**Assignment**
Search the listing below for lines containing the string "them". Reply with their count only.
::: Given information
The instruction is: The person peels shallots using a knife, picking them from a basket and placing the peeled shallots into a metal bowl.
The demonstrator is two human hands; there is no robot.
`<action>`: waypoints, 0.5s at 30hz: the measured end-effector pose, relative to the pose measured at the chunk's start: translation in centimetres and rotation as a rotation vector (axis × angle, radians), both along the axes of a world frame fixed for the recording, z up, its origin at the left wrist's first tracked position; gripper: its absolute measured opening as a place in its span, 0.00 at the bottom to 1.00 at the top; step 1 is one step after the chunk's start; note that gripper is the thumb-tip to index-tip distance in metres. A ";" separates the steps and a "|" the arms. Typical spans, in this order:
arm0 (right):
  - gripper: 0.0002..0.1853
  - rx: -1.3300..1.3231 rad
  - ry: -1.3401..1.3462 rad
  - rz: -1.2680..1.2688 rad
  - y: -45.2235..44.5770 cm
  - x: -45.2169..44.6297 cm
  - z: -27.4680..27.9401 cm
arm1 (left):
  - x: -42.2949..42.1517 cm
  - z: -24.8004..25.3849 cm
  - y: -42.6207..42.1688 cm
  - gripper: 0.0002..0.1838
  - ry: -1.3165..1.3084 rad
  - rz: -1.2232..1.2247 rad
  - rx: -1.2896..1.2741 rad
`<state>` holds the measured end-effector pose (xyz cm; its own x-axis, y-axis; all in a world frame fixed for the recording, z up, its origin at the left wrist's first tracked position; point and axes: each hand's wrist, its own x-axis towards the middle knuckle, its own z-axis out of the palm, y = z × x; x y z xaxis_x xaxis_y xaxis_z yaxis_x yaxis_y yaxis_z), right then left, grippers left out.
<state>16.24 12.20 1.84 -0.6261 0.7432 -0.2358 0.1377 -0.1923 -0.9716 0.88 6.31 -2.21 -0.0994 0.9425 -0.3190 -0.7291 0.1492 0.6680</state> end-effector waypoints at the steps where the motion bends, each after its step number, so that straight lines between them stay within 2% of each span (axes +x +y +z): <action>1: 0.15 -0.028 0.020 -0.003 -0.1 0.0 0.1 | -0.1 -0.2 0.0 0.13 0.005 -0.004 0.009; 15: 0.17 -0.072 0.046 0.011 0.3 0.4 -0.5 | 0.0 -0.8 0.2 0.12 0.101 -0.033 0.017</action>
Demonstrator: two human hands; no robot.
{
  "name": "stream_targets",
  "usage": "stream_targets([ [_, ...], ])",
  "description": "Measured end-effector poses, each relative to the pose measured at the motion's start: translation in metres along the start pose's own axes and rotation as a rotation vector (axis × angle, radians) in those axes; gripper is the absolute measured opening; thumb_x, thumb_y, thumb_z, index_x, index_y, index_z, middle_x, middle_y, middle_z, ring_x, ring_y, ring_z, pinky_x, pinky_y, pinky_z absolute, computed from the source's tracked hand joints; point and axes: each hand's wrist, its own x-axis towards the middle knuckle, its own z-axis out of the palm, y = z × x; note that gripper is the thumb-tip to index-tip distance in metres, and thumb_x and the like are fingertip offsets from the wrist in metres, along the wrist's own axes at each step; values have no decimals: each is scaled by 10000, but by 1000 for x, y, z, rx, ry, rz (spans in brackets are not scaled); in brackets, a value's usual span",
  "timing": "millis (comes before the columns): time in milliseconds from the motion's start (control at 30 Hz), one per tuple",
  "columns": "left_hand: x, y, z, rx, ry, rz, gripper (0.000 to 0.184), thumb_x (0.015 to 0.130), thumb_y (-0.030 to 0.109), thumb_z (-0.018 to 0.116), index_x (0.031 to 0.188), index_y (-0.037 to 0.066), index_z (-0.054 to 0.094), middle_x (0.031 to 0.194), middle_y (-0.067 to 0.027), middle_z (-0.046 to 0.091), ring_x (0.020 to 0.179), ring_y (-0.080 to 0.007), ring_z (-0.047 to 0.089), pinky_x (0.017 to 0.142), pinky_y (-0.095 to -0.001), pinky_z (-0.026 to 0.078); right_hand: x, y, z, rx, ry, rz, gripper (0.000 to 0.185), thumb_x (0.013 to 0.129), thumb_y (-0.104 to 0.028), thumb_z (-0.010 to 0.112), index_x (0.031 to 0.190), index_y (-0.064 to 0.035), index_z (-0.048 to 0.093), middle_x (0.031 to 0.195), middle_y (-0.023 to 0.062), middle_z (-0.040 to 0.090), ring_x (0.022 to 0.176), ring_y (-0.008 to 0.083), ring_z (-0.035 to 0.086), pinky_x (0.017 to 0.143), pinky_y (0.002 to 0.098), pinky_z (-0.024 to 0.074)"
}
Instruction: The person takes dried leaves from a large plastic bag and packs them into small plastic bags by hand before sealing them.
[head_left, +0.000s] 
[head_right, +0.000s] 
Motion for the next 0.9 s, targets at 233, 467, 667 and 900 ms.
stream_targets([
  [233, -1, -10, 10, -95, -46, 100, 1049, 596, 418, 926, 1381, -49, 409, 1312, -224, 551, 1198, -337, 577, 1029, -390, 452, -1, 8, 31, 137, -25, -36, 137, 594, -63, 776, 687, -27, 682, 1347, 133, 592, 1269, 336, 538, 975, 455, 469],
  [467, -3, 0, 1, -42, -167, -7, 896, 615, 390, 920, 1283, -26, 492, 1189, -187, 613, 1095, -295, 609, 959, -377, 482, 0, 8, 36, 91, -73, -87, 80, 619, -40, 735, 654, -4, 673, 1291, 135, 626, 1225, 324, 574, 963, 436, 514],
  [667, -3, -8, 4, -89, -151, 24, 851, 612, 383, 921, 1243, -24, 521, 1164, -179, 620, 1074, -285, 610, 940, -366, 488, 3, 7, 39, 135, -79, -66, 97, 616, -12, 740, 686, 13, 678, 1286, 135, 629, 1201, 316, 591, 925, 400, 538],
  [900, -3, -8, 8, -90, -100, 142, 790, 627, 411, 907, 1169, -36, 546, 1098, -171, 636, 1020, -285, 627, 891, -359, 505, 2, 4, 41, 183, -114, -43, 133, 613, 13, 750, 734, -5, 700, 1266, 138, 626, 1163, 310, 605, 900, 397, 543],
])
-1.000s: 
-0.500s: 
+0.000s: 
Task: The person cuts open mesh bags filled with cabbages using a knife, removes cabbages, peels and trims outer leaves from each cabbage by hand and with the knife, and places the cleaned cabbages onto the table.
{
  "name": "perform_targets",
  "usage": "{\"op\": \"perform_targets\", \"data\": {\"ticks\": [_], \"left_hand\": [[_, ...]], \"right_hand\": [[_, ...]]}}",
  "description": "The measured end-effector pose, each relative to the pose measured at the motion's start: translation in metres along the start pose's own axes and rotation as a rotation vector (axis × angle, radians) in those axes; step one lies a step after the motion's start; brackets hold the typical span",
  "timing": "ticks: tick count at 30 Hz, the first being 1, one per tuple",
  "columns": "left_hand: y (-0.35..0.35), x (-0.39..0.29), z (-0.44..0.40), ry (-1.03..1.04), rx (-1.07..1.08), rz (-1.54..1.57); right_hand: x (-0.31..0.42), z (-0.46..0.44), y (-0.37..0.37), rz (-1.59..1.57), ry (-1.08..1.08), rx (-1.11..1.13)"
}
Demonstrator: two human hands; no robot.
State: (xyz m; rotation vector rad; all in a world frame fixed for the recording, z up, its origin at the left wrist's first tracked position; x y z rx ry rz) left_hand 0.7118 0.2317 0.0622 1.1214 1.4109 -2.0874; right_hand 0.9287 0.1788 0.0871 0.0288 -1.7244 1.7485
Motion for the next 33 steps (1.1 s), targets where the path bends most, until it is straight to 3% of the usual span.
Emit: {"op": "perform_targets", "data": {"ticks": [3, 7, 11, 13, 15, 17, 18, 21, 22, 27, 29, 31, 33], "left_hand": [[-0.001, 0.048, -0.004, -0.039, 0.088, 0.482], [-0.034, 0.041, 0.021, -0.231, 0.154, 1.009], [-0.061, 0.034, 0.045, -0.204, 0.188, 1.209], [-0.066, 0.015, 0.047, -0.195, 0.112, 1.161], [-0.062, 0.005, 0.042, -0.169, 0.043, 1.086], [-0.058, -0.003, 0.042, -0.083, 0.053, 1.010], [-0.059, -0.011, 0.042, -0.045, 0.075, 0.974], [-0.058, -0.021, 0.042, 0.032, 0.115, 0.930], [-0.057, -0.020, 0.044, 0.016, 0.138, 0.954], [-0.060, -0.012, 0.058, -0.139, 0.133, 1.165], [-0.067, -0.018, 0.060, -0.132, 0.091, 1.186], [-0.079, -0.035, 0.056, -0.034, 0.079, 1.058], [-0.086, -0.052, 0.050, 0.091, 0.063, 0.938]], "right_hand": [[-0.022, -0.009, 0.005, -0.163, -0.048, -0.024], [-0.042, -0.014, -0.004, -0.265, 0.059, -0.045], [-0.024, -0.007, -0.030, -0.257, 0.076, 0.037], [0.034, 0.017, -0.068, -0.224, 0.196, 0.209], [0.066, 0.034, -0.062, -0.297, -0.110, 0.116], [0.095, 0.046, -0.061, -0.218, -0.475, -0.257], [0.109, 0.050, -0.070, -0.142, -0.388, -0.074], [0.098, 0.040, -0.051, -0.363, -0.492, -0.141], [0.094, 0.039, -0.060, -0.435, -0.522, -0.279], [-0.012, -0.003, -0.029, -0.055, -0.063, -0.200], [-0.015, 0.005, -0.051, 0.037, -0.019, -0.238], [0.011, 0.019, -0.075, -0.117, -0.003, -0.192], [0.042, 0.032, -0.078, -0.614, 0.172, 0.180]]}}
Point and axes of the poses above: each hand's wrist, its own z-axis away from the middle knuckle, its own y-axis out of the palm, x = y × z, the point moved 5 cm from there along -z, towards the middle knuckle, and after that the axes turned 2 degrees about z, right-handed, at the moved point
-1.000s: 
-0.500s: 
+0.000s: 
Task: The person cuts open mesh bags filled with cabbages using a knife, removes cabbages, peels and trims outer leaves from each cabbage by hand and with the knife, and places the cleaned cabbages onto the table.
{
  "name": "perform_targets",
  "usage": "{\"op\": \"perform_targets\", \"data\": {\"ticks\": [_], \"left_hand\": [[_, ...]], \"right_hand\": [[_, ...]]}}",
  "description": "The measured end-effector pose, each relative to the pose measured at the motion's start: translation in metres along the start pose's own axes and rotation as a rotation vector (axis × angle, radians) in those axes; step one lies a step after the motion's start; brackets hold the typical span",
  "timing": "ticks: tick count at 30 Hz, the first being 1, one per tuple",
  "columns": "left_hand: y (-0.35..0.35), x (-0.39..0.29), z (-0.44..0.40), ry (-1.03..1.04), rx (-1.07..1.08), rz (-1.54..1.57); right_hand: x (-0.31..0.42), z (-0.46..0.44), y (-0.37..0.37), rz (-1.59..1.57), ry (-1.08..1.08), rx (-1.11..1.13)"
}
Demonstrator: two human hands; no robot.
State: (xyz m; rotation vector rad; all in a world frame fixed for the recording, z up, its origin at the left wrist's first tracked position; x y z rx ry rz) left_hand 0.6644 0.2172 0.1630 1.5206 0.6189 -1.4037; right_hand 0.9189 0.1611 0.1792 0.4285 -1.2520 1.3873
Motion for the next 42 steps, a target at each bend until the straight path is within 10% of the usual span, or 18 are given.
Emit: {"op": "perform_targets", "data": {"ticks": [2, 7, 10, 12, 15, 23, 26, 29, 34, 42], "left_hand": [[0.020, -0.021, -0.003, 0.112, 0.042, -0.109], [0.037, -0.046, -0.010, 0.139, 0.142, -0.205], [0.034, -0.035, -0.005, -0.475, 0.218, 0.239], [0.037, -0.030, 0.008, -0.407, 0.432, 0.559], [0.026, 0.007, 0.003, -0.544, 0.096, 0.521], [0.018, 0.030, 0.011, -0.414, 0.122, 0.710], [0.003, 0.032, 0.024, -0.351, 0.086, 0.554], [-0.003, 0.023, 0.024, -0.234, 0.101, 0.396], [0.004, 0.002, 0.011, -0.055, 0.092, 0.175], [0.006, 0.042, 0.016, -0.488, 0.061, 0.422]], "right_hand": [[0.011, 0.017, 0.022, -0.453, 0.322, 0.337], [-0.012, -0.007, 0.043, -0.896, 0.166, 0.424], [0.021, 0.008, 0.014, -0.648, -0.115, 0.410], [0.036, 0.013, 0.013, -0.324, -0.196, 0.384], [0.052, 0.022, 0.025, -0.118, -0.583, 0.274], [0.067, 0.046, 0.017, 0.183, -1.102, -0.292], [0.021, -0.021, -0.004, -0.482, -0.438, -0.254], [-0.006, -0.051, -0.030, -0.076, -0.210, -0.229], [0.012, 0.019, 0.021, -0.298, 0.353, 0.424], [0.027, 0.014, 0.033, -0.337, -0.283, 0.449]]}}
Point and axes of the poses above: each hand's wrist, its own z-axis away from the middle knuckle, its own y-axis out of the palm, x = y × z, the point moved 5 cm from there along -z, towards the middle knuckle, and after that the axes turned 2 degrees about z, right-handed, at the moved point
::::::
**Answer section**
3